Garin Nugroho Gugat Ketimpangan Hukum: Analisis Layar Lebar

Sutradara terkenal Garin Nugroho mengguncang dunia perfilman Indonesia dengan film terbarunya berjudul “Nyanyi Sunyi dalam Rantang”. Film ini bukan hanya sekadar hiburan, tetapi juga sebagai bentuk protes terhadap ketidakadilan dalam sistem hukum di Indonesia. Diputar perdana di Universitas Gadjah Mada (UGM), film ini merupakan hasil kolaborasi dengan lima lembaga kementerian di bawah naungan Strategi Nasional Pencegahan Korupsi (Stranas PK).

Melalui empat kisah nyata yang menguras emosi, Garin Nugroho menyoroti bagaimana hukum seringkali tidak berpihak pada mereka yang lemah, dengan mengorbankan petani, masyarakat adat, dan individu yang hanya menyuarakan hak-haknya. Konflik seperti perampasan tanah, kriminalisasi aktivis, dan pembungkaman kebebasan berekspresi disajikan secara visual dengan penuh makna.

Cerita film ini berpusat pada karakter utama bernama Puspa (diperankan oleh Della Dartyan), seorang pengacara idealis yang harus menghadapi kenyataan pahit bahwa hukum tidak selalu berpihak pada korban. Dalam setiap kegagalannya membela mereka, Puspa membawa rantang merah sebagai simbol perjuangan sambil menyanyikan lagu “Nona Manis Siapa yang Punya”, sebagai tanda putus asa dan harapan.

Film ini juga menyoroti peran penting sinema sebagai alat kritik sosial. Para aktor dalam film ini, seperti Alex Suhendra, mengungkapkan tantangan dalam memerankan karakter yang berbeda dengan biasanya. Film ini merupakan hasil kerja intensif tim Garin Nugroho, Garin Workshop, Padi Padi Pictures, GIZ CPFS, serta Tempo Media sebagai bagian dari upaya edukasi Stranas PK dalam menekan pesan antikorupsi.

Selain itu, film ini juga disebut sebagai alat komunikasi yang efektif untuk meningkatkan literasi antikorupsi di kalangan muda. Menurut Didik Mulyanto dari KPK, penting untuk menyadarkan masyarakat tentang bahaya korupsi sistemik. Begitu juga dengan Wirastuti Widyatmanti dari UGM, yang menyatakan perlunya budaya integritas dalam pemberantasan korupsi.

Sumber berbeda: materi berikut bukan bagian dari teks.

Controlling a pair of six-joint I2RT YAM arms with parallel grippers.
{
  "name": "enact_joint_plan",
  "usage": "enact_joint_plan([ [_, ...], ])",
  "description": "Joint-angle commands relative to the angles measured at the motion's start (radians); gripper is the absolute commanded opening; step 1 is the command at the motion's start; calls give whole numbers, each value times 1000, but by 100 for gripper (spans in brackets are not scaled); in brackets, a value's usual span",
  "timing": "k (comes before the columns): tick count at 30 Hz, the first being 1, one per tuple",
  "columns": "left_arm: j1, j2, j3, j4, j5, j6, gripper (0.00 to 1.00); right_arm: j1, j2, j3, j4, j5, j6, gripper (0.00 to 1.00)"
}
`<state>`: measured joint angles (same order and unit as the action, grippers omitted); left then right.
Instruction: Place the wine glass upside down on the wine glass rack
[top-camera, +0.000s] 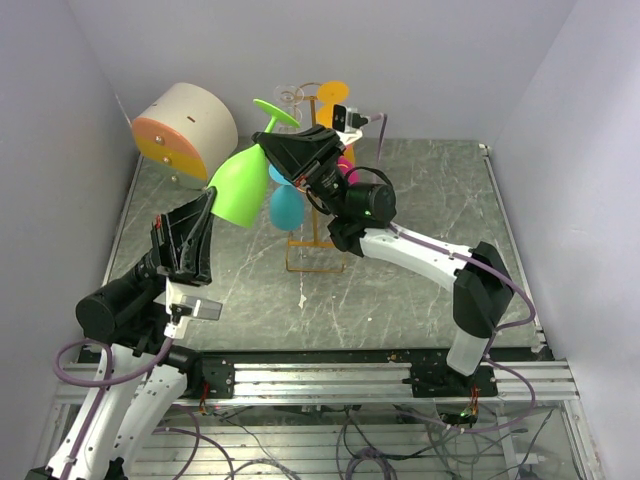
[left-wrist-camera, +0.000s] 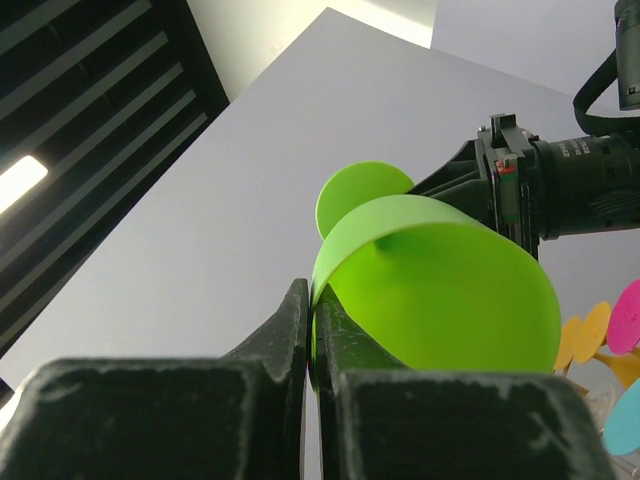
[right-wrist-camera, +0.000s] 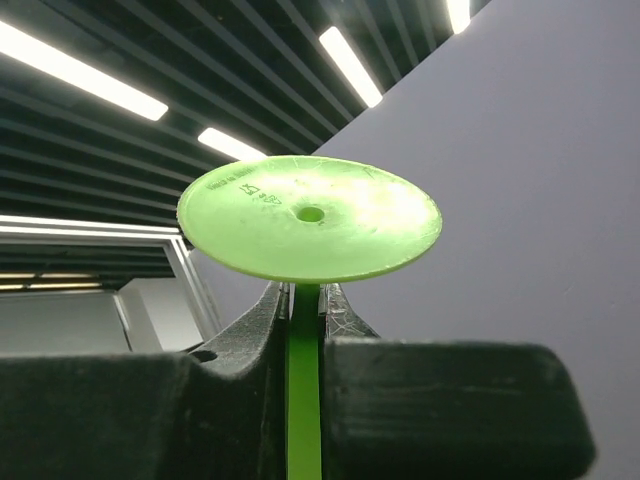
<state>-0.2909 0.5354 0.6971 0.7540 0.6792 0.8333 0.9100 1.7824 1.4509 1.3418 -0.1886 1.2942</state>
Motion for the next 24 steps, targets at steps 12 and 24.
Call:
enact_joint_plan([
  [12, 14, 28, 275, -546, -240, -336, 56, 19, -254, 178, -686, 55, -502, 0],
  [24, 30, 312, 824, -1448, -460, -662, 100, 7, -618, 110, -1229, 365, -1169, 0],
])
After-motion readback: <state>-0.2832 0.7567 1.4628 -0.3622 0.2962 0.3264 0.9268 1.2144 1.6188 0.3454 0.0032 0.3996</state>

Dukungan dan apresiasi juga datang dari Prof. Dr. Wahyudi Kumorotomo, M.P.P. dari UGM yang menganggap film ini penting untuk menumbuhkan kesadaran kritis melalui media yang mudah dipahami masyarakat. Melalui film “Nyanyi Sunyi dalam Rantang”, Garin Nugroho tidak hanya menggugat ketimpangan dalam hukum, tetapi juga memberikan pesan yang kuat tentang pentingnya perjuangan untuk kebenaran dan keadilan di Indonesia.